In a first-ever study using ozone data collected by commercial aircraft, researchers from the Cooperative Institute for Research in Environmental Sciences (CIRES) at the University of Colorado Boulder found that levels of the pollutant in the lowest part of Earth’s atmosphere have increased across the Northern Hemisphere over the past 20 years. That’s even as tighter controls on emissions of ozone precursors have lowered ground-level ozone in some places, including North America and Europe.
Tropospheric ozone–ozone between Earth’s surface and 12 to 15 kilometers above Earth–is a greenhouse gas and air pollutant that, at high levels, can harm people’s lungs and damage plants.
In a study published today in the journal Science Advances, the team found an overall increase in ozone levels above the Northern Hemisphere. “That’s a big deal because it means that as we try to limit our pollution locally, it might not work as well as we thought,” said Audrey Gaudel, a CIRES scientist working in the NOAA Chemical Sciences Laboratory and the study’s lead author. She and her colleagues documented the greatest ozone increases in the tropics, Gaudel said, noting that ozone exported from the tropics may be driving increases above other areas of the Northern Hemisphere.
Gaudel and her co-authors, CIRES scientists in NOAA and international colleagues, also found the most striking increases in areas where ozone levels were once lowest: Malaysia/Indonesia, Southeast Asia and India, for example. Those regions had very low ozone values between 1994-2004, and very high levels in recent years, between 2011-2016.

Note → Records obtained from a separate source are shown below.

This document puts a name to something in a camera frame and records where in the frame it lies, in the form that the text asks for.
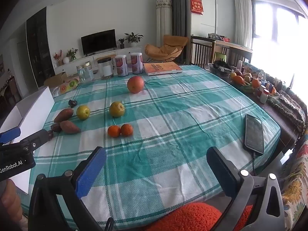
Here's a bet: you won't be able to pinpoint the orange lounge chair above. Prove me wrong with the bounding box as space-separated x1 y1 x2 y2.
145 35 188 63

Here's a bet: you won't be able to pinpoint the brown cardboard box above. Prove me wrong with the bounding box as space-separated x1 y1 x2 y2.
44 72 68 88

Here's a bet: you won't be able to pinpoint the person's left hand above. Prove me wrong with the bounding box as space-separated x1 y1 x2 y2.
0 180 23 224

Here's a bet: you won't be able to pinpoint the clear glass jar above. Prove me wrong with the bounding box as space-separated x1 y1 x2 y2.
76 61 95 83

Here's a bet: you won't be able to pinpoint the wooden desk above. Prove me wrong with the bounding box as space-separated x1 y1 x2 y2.
212 37 253 66

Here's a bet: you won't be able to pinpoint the grey curtain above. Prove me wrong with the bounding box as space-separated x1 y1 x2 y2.
166 0 192 65

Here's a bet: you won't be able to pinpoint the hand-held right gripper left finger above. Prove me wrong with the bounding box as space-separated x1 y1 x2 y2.
28 146 113 231

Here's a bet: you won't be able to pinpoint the patterned bench cloth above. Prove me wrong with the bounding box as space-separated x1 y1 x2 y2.
243 62 308 133

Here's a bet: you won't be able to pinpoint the orange fuzzy cushion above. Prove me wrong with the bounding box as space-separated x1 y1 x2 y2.
144 202 253 231

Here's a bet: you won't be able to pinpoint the floral blanket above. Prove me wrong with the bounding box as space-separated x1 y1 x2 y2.
280 137 308 222

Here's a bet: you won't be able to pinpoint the teal checked tablecloth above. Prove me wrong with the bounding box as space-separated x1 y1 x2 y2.
20 65 281 230

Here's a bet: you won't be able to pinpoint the white curtain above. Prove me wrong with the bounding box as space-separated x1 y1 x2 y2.
234 0 253 48

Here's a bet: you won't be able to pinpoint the red flowers in vase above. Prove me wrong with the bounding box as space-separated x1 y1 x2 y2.
53 50 64 65

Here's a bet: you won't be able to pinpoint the small green apple left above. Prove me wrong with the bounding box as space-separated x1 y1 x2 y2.
76 105 91 120

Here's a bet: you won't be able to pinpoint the fruit printed packet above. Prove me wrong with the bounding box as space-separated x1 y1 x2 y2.
52 79 80 98

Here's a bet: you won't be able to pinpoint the dark wooden chair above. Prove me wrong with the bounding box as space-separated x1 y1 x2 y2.
191 36 218 69

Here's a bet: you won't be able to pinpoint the cloth covered standing air conditioner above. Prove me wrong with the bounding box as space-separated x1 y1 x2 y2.
155 0 173 48

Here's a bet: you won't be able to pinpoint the black smartphone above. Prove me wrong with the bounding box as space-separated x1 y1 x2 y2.
244 114 264 155

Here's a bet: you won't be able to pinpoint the yellow-green apple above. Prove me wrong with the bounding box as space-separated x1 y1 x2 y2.
109 101 126 118

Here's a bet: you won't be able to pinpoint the small orange tangerine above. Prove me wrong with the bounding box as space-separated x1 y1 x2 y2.
120 123 134 136
107 125 121 138

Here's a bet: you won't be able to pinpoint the white cardboard box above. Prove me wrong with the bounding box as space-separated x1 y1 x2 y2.
0 87 55 194

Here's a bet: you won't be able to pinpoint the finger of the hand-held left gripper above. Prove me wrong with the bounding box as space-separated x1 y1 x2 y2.
0 127 22 145
20 129 54 150

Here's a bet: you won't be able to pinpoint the red wall calendar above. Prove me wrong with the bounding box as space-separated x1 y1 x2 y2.
190 0 204 15

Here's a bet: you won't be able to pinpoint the green plant in white pot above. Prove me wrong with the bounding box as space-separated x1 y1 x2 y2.
124 32 144 48

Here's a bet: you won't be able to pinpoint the white television cabinet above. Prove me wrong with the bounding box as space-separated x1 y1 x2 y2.
53 46 148 76

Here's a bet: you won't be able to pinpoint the black glass cabinet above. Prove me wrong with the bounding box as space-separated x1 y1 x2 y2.
26 7 56 88

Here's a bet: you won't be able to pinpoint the black flat television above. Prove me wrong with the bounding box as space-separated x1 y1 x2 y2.
81 29 116 56

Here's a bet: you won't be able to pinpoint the black bag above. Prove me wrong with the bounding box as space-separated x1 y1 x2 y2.
208 60 233 75

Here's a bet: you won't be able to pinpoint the leafy green potted plant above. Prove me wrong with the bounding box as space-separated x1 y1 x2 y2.
66 48 79 61

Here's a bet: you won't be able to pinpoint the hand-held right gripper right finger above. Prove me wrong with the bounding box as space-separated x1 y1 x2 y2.
206 146 287 231

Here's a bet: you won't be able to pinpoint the black charging cable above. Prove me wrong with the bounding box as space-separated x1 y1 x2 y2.
251 152 257 177

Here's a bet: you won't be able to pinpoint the large orange grapefruit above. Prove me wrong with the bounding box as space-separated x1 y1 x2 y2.
127 76 145 94

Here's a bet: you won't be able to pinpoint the green fruit basket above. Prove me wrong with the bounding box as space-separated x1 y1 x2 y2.
230 71 261 94

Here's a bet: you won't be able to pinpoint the pink printed can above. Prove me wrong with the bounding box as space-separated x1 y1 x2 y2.
115 55 128 77
131 52 144 74

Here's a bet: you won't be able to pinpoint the white canister with black lid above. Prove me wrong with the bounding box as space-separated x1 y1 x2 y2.
97 57 114 80

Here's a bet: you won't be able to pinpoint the reddish sweet potato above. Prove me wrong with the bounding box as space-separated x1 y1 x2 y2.
59 121 81 134
53 108 74 123

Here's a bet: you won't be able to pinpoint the orange book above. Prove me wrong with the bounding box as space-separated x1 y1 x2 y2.
143 62 183 76

Previous studies could not draw firm conclusions on Northern Hemisphere ozone trends, according to Gaudel, because there are too few long-term monitoring locations and because new satellites with near-global coverage have provided conflicting results on ozone trends.

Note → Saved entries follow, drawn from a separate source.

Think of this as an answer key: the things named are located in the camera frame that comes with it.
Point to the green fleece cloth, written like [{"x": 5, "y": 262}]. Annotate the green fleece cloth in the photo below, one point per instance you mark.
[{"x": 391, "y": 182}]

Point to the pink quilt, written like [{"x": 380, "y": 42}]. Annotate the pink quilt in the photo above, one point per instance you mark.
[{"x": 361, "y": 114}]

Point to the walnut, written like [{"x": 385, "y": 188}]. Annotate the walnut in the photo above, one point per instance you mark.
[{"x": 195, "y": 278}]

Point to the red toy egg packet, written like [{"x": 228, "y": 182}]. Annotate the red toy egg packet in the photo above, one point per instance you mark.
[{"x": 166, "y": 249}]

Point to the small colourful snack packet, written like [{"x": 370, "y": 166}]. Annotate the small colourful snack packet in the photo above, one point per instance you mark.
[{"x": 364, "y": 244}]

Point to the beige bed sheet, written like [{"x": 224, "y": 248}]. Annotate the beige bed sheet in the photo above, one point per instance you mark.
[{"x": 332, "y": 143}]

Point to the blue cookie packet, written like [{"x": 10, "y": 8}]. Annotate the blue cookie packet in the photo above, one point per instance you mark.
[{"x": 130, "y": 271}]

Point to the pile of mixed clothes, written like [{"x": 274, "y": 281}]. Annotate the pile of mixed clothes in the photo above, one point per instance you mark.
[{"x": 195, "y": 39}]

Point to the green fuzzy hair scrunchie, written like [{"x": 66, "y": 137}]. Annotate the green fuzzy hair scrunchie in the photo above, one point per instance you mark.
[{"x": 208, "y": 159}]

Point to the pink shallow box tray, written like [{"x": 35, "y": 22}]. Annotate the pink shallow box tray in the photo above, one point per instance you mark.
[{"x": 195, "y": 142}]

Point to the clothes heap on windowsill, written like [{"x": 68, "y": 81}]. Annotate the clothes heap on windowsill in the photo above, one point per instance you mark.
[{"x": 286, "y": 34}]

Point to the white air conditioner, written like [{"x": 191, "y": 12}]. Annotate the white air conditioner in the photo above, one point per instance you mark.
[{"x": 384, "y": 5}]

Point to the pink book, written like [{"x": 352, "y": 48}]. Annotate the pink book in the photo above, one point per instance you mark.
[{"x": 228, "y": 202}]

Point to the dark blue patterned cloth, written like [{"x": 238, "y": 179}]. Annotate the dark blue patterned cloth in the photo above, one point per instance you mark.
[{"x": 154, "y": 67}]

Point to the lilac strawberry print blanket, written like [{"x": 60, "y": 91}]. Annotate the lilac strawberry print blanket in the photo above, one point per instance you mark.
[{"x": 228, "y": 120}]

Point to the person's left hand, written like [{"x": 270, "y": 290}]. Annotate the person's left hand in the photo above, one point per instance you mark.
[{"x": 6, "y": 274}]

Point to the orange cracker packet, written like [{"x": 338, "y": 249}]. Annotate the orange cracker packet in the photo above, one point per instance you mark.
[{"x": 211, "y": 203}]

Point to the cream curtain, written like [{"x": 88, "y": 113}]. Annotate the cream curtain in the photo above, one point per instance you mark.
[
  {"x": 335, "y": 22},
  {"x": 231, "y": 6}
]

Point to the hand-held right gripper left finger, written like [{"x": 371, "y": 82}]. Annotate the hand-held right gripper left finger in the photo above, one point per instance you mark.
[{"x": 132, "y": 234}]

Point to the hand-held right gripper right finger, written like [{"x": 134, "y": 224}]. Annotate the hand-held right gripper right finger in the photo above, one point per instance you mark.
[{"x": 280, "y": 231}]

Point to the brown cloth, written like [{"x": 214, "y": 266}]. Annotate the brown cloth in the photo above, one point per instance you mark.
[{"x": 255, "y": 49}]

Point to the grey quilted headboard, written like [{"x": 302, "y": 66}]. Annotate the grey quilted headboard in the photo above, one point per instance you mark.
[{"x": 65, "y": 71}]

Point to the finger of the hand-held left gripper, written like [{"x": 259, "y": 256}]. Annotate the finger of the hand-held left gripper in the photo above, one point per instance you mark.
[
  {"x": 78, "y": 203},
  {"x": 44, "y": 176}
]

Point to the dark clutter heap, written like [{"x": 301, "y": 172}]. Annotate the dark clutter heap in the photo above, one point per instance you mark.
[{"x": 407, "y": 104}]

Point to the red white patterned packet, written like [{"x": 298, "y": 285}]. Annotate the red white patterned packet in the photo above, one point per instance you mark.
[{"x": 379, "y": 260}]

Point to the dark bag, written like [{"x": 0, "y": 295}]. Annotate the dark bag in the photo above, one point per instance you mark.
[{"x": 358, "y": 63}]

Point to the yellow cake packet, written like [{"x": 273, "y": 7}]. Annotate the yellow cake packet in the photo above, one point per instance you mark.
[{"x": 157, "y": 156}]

So the researchers turned to aircraft data from Europe’s In-Service Aircraft for the Global Observing System (IAGOS) program. “Since 1994, IAGOS has measured ozone worldwide using the same instrument on every plane, giving us consistent measurements over time and space from Earth’s surface to the upper troposphere,” Gaudel said. Between 1994 and 2016, commercial aircraft captured 34,600 ozone profiles, or about four profiles each day.
Gaudel and her colleagues used these measurements to calculate changes in tropospheric ozone from the mid-1990s to 2016 above 11 regions in the Northern Hemisphere. They found an overall increase in ozone in all regions where they looked, including four in the mid-latitudes, two in the subtropics, two in the tropics and three equatorial regions. On average, median ozone values had increased by 5% per decade.
In the so-called “lower troposphere,” which is closer to Earth’s surface, ozone has decreased above some mid-latitude regions, including Europe and the United States, where ozone precursor emissions have decreased. The researchers found those reductions were offset by increases higher in the troposphere–with the net result being an overall ozone increase from the surface to 12 km.
To understand what was causing the observed ozone changes, the researchers looked at the emissions inventories of one of the main ozone precursors–nitrogen oxides (NOx)–used as input for the global chemistry transport model MERRA-2 GMI, which reproduces accurately the IAGOS measurements. The model showed that increased anthropogenic emissions in the tropics were likely driving the observed increase of ozone in the Northern Hemisphere.
Next, Gaudel wants to take a closer look at ozone in the tropics. Africa may be emerging as a global hotspot for air pollution precursors, for example, and IAGOS data will let her dig deeper into that continent’s role in recent trends. She’ll also compare tropical ozone measurements from IAGOS, taken above polluted regions, with measurements from the NASA Atmospheric Tomography (ATom) field campaign, which measured trace gases and aerosol particles in more remote, less polluted regions including the tropics. And she’ll look at measurements from TROPOMI, an instrument on board a European Space Agency satellite gathering information on atmospheric composition.
“We want to understand the variability of ozone and its precursors and the impact of polluted regions on remote regions,” Gaudel said. “So we’re using the best tools we have, including IAGOS, ATom data and TROPOMI data, to get profiles and columns of ozone and its precursors from different kinds of human activities and natural sources.”